Le cardinal Nicolas de Cusa au très Révérend Père le cardinal Julien, son maître vénérable.

Ton génie, de tout premier ordre et si apprécié, s'étonne à juste titre : que signifie donc ce fait que je te prends pour arbitre, tandis que je tente d'exposer — inconsidérément — mes extravagances maladroites ? Toi qui, va ton rôle de Cardinal auprès du Siège Apostolique, te trouves si occupé par des affaires publiques de la plus haute importance, tu aurais encore quelque loisir ? Et, tandis que tu connais parfaitement tous les écrivains latins qui ont brillé jusqu'à ce jour, et même, maintenant, les Grecs, tu pourrais être attiré, par la nouveauté du titre, vers mes conceptions peut-être très gauches ? Pourtant, tu sais parfaitement déjà quelle est la mesure de mon talent. Mais cet étonnement que tu auras, sans penser trouver ici des idées inconnues jusqu'aujourd'hui, en voyant avec quelle audace j'ai été amené à traiter de la docte ignorance, entraînera, je l’espère, ton esprit avide savoir, à prendre connaissance de mon livre. En effet, l'histoire naturelle nous rapporte qu'une sensation pénible dans le palais précède l'appétit, de telle sorte que la nature qui s'efforce de se conserver saine, reprenne des forces une fois stimulée.

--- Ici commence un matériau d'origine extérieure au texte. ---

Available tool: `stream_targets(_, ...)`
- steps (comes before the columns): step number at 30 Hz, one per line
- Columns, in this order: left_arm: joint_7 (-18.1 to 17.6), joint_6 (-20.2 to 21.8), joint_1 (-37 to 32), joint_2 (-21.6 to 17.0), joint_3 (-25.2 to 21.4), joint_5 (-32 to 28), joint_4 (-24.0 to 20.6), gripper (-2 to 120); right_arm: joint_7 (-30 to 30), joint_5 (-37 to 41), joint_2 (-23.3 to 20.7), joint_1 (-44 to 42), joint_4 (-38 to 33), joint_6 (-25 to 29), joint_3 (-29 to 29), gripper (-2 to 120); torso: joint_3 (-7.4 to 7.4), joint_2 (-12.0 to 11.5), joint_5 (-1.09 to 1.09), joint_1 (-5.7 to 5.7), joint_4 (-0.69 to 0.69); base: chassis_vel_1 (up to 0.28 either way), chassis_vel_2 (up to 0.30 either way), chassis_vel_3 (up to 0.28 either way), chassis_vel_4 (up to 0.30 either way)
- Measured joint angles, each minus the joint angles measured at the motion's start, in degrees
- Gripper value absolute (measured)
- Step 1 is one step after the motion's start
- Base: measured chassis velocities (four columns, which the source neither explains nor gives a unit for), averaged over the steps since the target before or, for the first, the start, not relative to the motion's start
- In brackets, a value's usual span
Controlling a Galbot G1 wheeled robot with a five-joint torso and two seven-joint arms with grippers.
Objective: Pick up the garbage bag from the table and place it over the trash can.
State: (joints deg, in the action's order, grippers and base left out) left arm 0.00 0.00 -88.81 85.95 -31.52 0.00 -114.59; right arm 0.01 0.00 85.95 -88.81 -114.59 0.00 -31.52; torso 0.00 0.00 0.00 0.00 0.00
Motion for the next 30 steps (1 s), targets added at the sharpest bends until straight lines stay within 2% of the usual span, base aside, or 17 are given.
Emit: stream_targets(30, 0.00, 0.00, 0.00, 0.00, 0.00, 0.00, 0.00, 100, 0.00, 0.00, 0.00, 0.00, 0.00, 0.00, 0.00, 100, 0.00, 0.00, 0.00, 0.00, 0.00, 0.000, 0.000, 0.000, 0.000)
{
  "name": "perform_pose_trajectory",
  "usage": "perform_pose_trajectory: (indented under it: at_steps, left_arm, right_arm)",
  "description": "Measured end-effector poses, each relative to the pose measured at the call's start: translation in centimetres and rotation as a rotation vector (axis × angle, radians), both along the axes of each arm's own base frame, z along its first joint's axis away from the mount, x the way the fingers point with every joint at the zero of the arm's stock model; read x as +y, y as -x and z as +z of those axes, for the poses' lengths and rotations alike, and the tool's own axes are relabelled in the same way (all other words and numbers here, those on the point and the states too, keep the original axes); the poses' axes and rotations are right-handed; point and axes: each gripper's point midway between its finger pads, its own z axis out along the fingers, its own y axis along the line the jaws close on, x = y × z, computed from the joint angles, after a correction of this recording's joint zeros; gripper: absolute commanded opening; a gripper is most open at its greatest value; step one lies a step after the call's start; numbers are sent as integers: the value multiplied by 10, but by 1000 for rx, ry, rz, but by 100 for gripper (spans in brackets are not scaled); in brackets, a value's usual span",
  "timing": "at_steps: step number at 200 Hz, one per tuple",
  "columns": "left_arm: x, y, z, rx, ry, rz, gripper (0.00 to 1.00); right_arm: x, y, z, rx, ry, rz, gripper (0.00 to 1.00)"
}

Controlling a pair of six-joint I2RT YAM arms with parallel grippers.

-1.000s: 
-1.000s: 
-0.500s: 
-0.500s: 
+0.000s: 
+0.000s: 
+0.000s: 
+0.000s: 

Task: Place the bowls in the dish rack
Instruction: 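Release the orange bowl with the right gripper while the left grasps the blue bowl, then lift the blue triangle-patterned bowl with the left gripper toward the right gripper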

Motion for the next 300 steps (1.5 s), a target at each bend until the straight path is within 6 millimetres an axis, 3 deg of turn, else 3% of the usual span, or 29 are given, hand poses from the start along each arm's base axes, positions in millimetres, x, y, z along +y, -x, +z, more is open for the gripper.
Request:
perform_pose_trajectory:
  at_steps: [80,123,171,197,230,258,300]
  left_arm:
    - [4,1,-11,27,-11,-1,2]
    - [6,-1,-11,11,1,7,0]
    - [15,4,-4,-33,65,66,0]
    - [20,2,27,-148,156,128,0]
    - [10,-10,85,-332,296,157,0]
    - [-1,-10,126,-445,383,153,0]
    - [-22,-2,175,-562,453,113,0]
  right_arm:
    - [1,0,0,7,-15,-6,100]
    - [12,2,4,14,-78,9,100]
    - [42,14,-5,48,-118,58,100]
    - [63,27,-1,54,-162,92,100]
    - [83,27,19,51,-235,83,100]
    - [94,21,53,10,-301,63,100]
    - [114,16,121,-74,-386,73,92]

Ainsi ai-je raison de penser que le fait de s’étonner, qui entraîne celui de philosopher, précède le désir de savoir, de sorte que l’intelligence, dont l’être consiste à rendre intelligible, reprenne des forces dans l’ardent désir de la vérité. Les choses rares ont beau être monstrueuses, d'ordinaire elles nous émeuvent. C'est pourquoi, ô toi qui es un maître incomparable, je te prie d'estimer que, eu égard à ta bonté, quelque chose de digne de toi est ici caché, et de recevoir d'un Allemand une façon de raisonner sur les choses divines, quelle qu'elle soit, que mon travail acharné m'a rendue très chère.